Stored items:
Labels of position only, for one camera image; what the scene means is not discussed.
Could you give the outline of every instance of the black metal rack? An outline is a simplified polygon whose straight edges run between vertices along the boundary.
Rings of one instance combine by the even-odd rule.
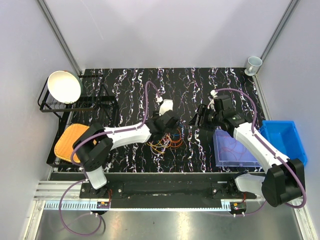
[[[93,74],[85,71],[85,75],[79,76],[82,79],[83,93],[74,103],[62,103],[55,100],[47,88],[48,79],[38,98],[40,111],[54,113],[59,118],[58,130],[46,161],[51,167],[58,168],[58,171],[69,169],[71,172],[76,172],[78,169],[71,162],[56,157],[54,152],[56,143],[68,126],[71,124],[91,126],[94,123],[100,123],[104,127],[115,127],[119,121],[118,102],[115,96],[109,95],[104,76],[100,72],[99,74],[89,73]]]

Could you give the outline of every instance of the gray wall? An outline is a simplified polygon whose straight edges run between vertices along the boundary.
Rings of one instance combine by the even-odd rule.
[[[0,0],[0,238],[20,239],[58,118],[42,113],[47,76],[72,70],[35,0]]]
[[[243,67],[289,0],[46,0],[84,68]]]
[[[320,236],[320,1],[301,0],[258,79],[273,120],[294,120],[308,157],[307,206]]]

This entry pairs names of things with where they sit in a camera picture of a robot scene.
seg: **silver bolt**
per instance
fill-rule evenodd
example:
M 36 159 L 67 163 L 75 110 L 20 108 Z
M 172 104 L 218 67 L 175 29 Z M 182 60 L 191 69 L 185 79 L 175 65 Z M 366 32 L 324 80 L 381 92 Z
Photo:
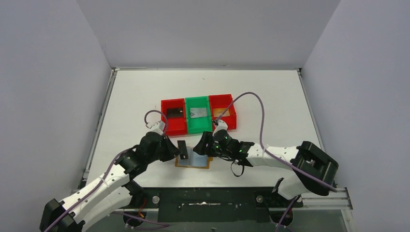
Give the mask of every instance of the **silver bolt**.
M 160 202 L 160 197 L 159 196 L 153 196 L 152 197 L 152 203 L 158 204 L 158 202 Z
M 259 195 L 259 196 L 256 197 L 256 201 L 257 201 L 258 203 L 262 203 L 262 202 L 264 202 L 264 197 L 261 196 L 261 195 Z

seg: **wall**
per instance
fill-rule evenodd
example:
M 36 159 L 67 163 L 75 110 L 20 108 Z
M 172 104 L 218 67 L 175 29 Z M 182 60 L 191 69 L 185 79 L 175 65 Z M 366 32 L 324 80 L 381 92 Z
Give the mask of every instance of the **wall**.
M 0 3 L 0 227 L 39 231 L 77 187 L 110 66 L 75 0 Z
M 77 0 L 113 67 L 294 69 L 340 0 Z
M 358 231 L 410 228 L 410 2 L 342 0 L 302 69 Z

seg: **white table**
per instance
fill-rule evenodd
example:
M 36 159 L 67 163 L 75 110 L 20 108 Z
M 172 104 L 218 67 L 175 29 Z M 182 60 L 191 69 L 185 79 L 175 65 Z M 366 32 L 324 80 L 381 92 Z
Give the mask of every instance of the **white table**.
M 233 98 L 247 91 L 257 93 L 265 106 L 264 144 L 294 146 L 302 141 L 319 145 L 297 71 L 213 71 L 168 70 L 117 72 L 102 123 L 88 175 L 88 182 L 105 172 L 112 158 L 120 151 L 138 144 L 147 132 L 144 114 L 161 110 L 161 100 L 185 97 L 232 94 Z M 247 95 L 235 103 L 237 129 L 230 135 L 240 141 L 258 142 L 261 107 L 257 99 Z M 148 120 L 160 120 L 151 113 Z M 201 134 L 172 137 L 187 146 L 195 146 Z M 175 167 L 175 160 L 156 161 L 135 178 L 143 187 L 264 187 L 273 186 L 280 177 L 292 171 L 269 167 L 246 167 L 235 177 L 230 162 L 214 158 L 209 169 Z

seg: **red wire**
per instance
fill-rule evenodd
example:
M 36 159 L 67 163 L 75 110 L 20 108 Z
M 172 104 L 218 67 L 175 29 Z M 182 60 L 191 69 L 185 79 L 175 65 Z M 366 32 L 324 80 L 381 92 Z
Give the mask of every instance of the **red wire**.
M 145 205 L 146 205 L 146 198 L 144 198 L 144 203 L 142 204 L 142 206 L 138 210 L 138 216 L 139 217 L 141 217 L 141 210 L 145 207 Z

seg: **black strap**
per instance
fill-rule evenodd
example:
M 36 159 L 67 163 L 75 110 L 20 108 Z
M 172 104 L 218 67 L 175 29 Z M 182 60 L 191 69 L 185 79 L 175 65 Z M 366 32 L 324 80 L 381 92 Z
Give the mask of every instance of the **black strap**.
M 242 176 L 242 175 L 243 175 L 243 172 L 245 171 L 245 166 L 244 166 L 244 165 L 242 165 L 242 172 L 241 172 L 241 175 L 236 175 L 236 174 L 234 173 L 234 171 L 232 170 L 232 165 L 233 165 L 234 163 L 235 163 L 235 161 L 231 163 L 231 171 L 232 171 L 232 173 L 233 173 L 233 174 L 234 174 L 234 176 L 236 176 L 236 177 L 240 177 L 240 176 Z

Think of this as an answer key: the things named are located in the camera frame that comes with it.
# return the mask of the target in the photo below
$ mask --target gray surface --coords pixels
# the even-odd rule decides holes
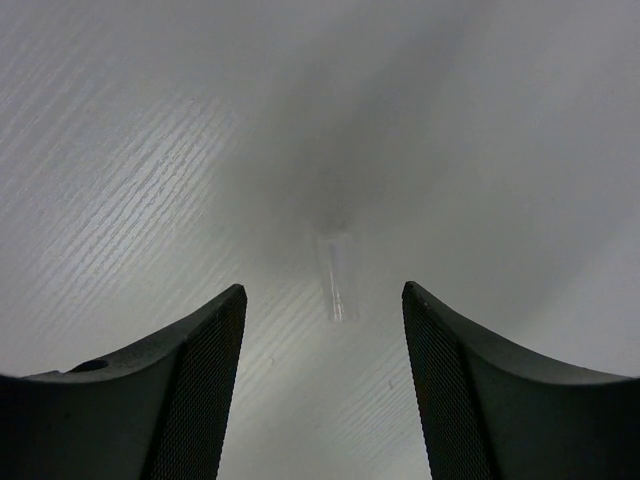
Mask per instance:
[[[0,3],[0,369],[67,369],[232,282],[222,480],[424,478],[407,279],[640,372],[640,4]],[[359,323],[314,243],[358,243]]]

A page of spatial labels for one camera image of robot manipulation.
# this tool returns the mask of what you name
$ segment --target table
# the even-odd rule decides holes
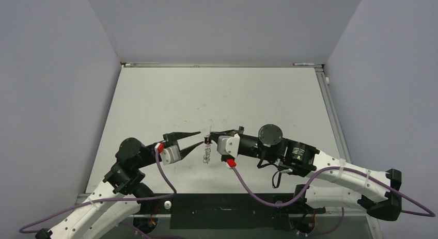
[[[92,192],[114,164],[124,139],[135,137],[147,145],[174,131],[202,132],[181,140],[184,148],[203,140],[210,127],[223,131],[241,125],[245,134],[257,135],[262,125],[272,123],[286,138],[349,161],[327,92],[323,73],[314,68],[122,68],[86,192]],[[200,146],[183,161],[163,167],[179,193],[245,193],[214,149],[209,164],[202,162],[203,155]],[[291,193],[307,181],[284,176],[280,188],[273,189],[276,170],[257,169],[257,162],[245,156],[236,159],[255,193]],[[171,193],[155,165],[141,171],[146,175],[143,182],[155,193]],[[313,185],[333,184],[317,180]]]

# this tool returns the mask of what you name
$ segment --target screw
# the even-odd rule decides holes
[[[166,208],[167,210],[169,210],[172,207],[172,202],[170,201],[166,201],[164,202],[164,208]]]

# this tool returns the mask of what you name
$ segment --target white wall
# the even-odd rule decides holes
[[[0,232],[34,238],[85,189],[120,64],[87,0],[0,0],[0,25]]]
[[[325,71],[353,161],[403,173],[438,212],[438,0],[362,0]],[[408,202],[404,209],[415,209]],[[381,222],[385,238],[436,238],[436,218]]]
[[[361,0],[89,0],[125,62],[325,63]]]

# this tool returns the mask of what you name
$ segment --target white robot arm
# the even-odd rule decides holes
[[[41,229],[35,238],[100,238],[126,217],[140,210],[141,201],[138,199],[152,200],[171,196],[155,197],[152,190],[141,183],[145,175],[139,169],[159,161],[167,165],[182,160],[202,142],[180,150],[178,140],[199,133],[164,134],[163,141],[148,146],[144,146],[135,138],[124,140],[116,153],[116,163],[92,194],[82,204],[76,206],[67,218],[50,229]]]
[[[372,171],[345,160],[329,156],[325,152],[301,142],[283,138],[279,127],[264,125],[258,137],[243,134],[243,127],[238,130],[211,132],[207,143],[217,143],[217,151],[222,161],[234,160],[238,155],[260,159],[258,168],[274,165],[280,173],[302,177],[311,177],[318,170],[338,167],[320,173],[317,178],[335,183],[341,187],[314,187],[306,190],[303,200],[312,208],[324,206],[350,207],[366,210],[370,216],[382,220],[396,220],[401,212],[401,197],[387,188],[371,181],[372,177],[396,190],[401,185],[401,172],[391,169],[387,172]],[[343,169],[353,169],[364,176]],[[304,185],[298,185],[297,194]]]

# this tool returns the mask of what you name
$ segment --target metal spring
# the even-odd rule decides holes
[[[210,152],[211,152],[210,147],[211,145],[206,145],[204,160],[202,161],[203,163],[208,164],[208,162],[210,161]]]

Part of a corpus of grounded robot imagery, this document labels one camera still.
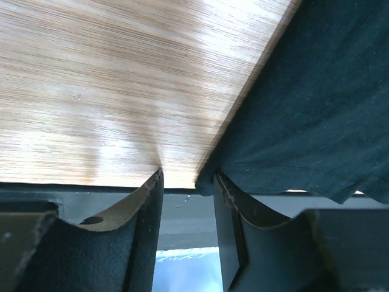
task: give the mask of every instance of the curved notch
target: curved notch
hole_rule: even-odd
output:
[[[77,226],[90,231],[100,232],[115,230],[123,226],[146,203],[161,179],[163,179],[163,173],[159,169],[133,193],[104,211],[85,219]]]
[[[223,172],[215,175],[215,183],[219,184],[224,201],[236,209],[248,224],[256,228],[272,229],[291,220],[243,192]]]

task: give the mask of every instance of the blue surface
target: blue surface
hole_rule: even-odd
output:
[[[153,292],[222,292],[218,248],[157,251]]]

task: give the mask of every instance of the black plastic part
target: black plastic part
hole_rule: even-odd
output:
[[[387,210],[306,210],[288,218],[215,175],[224,291],[389,287]]]
[[[12,255],[2,246],[0,290],[151,291],[163,193],[159,170],[142,187],[84,224],[69,224],[53,212],[21,212],[17,217],[1,213],[0,231],[12,235],[6,242],[22,238],[24,244]],[[28,224],[22,228],[19,219]],[[8,260],[16,269],[4,266]],[[17,277],[10,283],[9,271],[16,270]]]

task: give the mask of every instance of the dark green fabric
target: dark green fabric
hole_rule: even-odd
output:
[[[389,203],[389,1],[303,1],[196,182]]]

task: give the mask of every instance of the wooden board
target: wooden board
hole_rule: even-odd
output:
[[[0,181],[192,188],[296,8],[0,1]]]

About this task: Restate the lines of the records exactly, starting at the first and stopping after the line with "Could you give the outline of every instance of the gray". Leave out any picture.

Response to the exercise:
Labels of position only, for one camera image; what the scene means is not discussed.
Could you give the outline of every instance of the black metal rack? An outline is a simplified polygon whose straight edges run between vertices along the boundary.
Rings of one instance combine by the even-odd rule.
[[[93,74],[85,71],[85,75],[79,76],[82,79],[83,93],[74,103],[62,103],[55,100],[47,88],[48,79],[38,98],[40,111],[54,113],[59,118],[58,130],[46,161],[51,167],[58,168],[58,171],[69,169],[71,172],[76,172],[78,169],[71,162],[56,157],[54,152],[56,143],[68,126],[71,124],[91,126],[94,123],[100,123],[104,127],[115,127],[119,121],[118,102],[115,96],[109,95],[104,76],[100,72],[99,74],[89,73]]]

Could you give the outline of every instance of the gray wall? An outline is a simplified polygon whose straight edges run between vertices along the boundary.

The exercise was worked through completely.